WHAT NEEDS TO BE DONE:
For each line below that includes the string "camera", show the whole line.

-------

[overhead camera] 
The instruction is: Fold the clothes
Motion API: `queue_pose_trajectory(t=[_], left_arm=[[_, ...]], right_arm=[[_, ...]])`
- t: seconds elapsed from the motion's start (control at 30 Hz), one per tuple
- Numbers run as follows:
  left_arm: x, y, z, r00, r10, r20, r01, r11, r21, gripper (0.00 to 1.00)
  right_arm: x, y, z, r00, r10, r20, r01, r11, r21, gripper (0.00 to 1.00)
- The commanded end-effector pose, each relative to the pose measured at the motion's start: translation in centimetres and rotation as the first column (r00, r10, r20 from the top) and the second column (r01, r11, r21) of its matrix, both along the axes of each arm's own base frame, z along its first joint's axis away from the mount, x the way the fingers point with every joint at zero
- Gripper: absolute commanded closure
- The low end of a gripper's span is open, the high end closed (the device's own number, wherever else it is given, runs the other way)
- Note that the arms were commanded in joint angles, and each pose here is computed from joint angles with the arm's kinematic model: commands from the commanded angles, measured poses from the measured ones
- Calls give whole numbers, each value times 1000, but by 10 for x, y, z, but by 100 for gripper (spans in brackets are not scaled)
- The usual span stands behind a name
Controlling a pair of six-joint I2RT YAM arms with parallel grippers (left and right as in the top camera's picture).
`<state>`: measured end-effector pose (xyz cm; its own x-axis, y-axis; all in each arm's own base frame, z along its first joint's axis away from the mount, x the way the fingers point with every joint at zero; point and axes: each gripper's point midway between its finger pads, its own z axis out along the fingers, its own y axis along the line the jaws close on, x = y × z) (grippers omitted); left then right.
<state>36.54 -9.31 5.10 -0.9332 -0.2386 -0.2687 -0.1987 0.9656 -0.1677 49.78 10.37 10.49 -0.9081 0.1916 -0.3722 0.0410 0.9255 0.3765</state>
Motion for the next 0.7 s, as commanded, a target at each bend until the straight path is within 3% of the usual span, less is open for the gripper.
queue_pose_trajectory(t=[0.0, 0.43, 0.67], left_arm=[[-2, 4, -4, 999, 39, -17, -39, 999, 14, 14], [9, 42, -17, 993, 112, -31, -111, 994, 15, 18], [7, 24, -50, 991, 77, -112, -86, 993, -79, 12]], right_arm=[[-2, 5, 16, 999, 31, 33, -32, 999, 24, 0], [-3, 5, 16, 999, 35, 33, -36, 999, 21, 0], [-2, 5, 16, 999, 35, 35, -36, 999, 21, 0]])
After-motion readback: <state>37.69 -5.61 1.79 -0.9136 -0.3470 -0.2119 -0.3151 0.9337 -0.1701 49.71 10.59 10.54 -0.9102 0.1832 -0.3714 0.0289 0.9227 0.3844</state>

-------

ANSWER BOX:
[overhead camera] 
Controlling a pair of six-joint I2RT YAM arms with parallel grippers (left and right as in the top camera's picture).

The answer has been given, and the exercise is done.